The company won the race. They said I had skipped the daily standup (I had declined it; the pace of others’ progress was of no value to my work) and pulled the plug. Months later I was paid at half my rate for the hours I had filed.
This gig was complete bullshit. I talked to TopTal about how the company had given me nothing to work with except, on my third day, an hour conversation with nowhere near enough actual detail. TopTal took the “two sides to every story” evasion, refused to acknowledge the fact that the company had dropped the ball.
I went back to applying for development jobs. Same as before, like throwing bottles with messages into into the ocean.
TopTal issues a lot of warnings and threats about discussing salaries, or circumventing TopTal to take jobs with clients introduced by them; this is perfectly understandable given that their markup is so high that companies probably know they can save a lot by cutting TopTal out of the relationship. And they clearly don’t want freelancers to know about the disgraceful 100% markup.
Then I heard from some management types about “feedback,” of which there was none to speak of, just more of the same ridiculously cautious “two sides” BS. They refused to take a stand with me that the company had not done its part to enable my writing, and when I wrote TopTal about the unprofessional tone of their communications (“reach out” instead of “contact”; "move forward" instead of "proceed"; smile-people instead of intent workers) that was the end. I no longer work for TopTal.
If you’ve ever researched a company using Glassdoor reviews you what it means when all the reviews are either five stars or one star. The five stars are company plants and all have suspiciously similar wording; just look at reviews of Microsoft and how often “Satya’s vision” appears in the glowing reviews with nothing bad whatsoever to say about the company, when everyone who has worked at Microsoft knows that their greatness has been gone for thirty years.

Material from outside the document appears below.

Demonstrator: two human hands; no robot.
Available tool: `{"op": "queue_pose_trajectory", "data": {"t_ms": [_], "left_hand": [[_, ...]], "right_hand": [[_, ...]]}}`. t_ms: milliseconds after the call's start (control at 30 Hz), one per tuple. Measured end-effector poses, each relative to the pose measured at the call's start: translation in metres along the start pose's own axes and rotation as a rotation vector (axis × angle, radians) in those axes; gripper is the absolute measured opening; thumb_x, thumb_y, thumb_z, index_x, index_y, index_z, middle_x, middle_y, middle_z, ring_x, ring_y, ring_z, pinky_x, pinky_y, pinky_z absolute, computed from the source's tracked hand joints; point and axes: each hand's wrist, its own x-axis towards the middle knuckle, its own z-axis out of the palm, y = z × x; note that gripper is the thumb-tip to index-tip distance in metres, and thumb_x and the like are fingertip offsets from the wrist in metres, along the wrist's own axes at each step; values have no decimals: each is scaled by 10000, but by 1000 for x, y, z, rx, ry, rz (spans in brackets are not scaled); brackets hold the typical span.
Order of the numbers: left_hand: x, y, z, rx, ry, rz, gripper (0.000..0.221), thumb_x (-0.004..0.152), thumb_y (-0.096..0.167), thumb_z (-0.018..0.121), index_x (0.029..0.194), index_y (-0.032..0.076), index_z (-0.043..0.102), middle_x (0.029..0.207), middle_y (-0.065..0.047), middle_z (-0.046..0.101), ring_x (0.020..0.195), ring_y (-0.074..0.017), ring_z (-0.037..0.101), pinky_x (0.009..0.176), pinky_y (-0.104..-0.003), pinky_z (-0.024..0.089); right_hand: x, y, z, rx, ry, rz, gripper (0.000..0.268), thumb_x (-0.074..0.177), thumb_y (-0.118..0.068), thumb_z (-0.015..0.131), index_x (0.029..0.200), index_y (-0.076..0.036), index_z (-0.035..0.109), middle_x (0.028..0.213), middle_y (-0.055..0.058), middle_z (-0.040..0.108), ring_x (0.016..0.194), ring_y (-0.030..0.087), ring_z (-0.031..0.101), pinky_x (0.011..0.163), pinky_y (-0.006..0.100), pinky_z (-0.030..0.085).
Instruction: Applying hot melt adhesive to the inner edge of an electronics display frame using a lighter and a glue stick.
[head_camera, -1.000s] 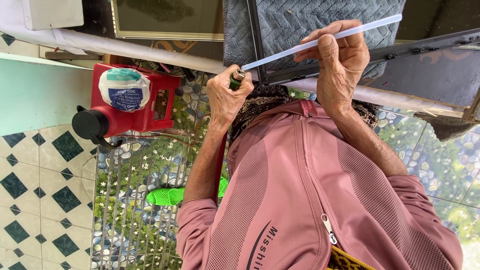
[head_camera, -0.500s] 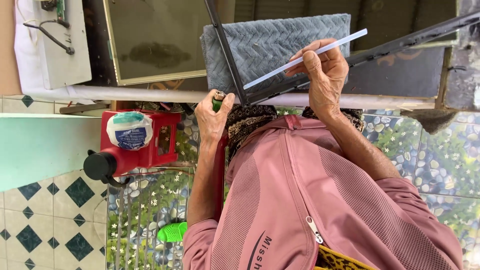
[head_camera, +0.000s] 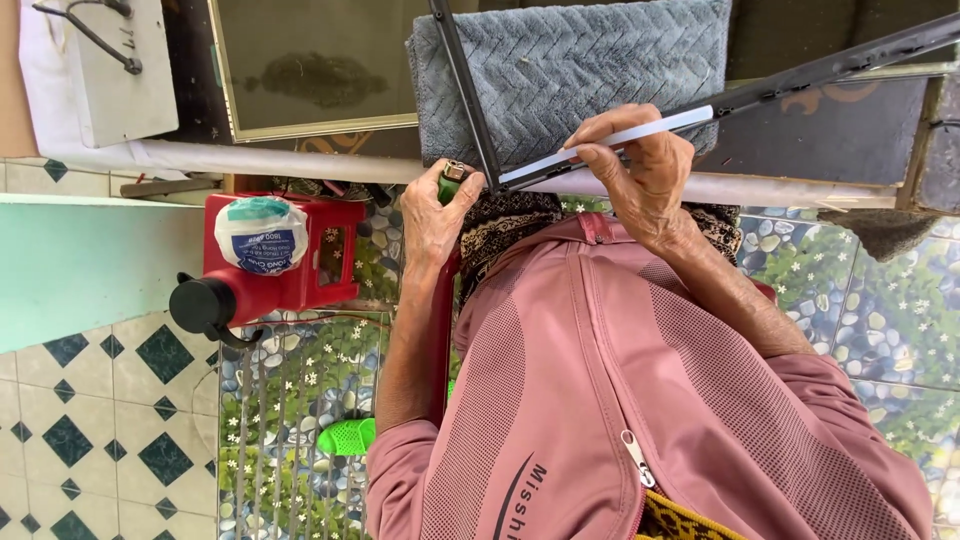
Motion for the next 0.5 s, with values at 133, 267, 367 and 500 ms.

A lot of the negative reviews about TopTal talk about a hyper-aggressive CEO; I know nothing about its management but the rest all resonates. A lot of developers talk about going unpaid, about toxic relationships with clearly unvetted clients. Both freelancers and TopTal employees have high turnover.
TopTal is tempting because remote work is the rule and has been for years before the pandemic. This is the only good thing about working for them, a sentiment echoed in the Glassdoor reviews.
Run away. Don’t go to Upwork unless you want to work for Third World wages but TopTal may not pay you at all.